Silicon clathrates for photovoltaics predicted by a two-step crystal structure search

TL;DR

This paper introduces a two-step first-principles crystal structure search to identify silicon clathrates with favorable bandgaps and absorption properties, potentially enhancing photovoltaic efficiency beyond traditional silicon.

Contribution

It presents a novel two-step computational method to discover silicon clathrates with improved photovoltaic properties, including metastable structures with near-optimal bandgaps.

Findings

Identified four metastable silicon clathrate structures with potential photovoltaic benefits.

Some structures have bandgaps close to the Shockley-Queisser limit.

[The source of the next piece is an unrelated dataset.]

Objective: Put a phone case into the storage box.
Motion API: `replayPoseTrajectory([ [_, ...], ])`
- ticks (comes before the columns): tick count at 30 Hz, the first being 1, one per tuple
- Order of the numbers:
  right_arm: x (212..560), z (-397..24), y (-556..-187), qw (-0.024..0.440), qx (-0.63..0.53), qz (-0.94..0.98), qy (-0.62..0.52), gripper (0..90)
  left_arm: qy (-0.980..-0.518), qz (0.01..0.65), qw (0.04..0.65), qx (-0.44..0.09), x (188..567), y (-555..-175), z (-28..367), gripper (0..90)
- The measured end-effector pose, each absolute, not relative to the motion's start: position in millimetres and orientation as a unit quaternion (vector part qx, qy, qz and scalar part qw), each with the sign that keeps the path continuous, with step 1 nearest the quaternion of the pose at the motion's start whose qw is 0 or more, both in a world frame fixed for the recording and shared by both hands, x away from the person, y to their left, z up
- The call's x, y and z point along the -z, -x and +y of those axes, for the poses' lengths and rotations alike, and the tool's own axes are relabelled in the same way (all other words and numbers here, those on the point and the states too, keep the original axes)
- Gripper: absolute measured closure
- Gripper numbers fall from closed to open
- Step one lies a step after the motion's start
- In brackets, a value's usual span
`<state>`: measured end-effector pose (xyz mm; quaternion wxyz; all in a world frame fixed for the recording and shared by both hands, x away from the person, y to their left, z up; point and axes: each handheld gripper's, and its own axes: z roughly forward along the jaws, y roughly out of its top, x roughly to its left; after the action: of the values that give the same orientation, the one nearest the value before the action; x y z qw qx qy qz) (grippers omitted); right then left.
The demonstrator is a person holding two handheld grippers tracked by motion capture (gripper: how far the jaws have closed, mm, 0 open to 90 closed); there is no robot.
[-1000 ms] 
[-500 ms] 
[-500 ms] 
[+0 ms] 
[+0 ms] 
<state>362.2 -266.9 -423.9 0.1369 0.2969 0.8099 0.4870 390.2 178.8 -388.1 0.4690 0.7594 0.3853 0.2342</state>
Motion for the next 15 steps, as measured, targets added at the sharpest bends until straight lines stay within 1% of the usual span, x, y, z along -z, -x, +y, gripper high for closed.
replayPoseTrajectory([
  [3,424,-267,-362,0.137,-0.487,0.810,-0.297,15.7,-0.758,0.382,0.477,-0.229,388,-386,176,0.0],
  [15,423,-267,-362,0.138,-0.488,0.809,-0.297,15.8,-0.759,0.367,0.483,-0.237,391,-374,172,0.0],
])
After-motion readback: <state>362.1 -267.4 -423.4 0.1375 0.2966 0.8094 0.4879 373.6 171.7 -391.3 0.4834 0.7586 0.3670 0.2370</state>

Certain silicon clathrates exhibit better absorption rates than cubic diamond silicon.

Abstract

Silicon in a cubic diamond structure currently plays a significant role in the photovoltaic industry. However, the intrinsic band structures of crystalline silicon restrict its sunlight conversion efficiency. Recently, a clathrate-like Si-24 has been successfully synthesized, which has a quasi-direct bandgap and sheds light on silicon-based photovoltaics. Here, we proposed a two-step crystal structure search method based on first-principles calculations and explored silicon clathrate structures extensively. First, the guest-host compounds were searched at high pressure, and then, the porous guest-free silicon clathrates were obtained by removing the guest atoms. Using potassium as the guest atom, we identified four metastable silicon clathrate structures, and some of them have bandgaps close to the optimal range of the Shockley-Queisser limit and have a better absorption rate than the cubic diamond silicon. These silicon clathrates may have promising value in photovoltaic applications.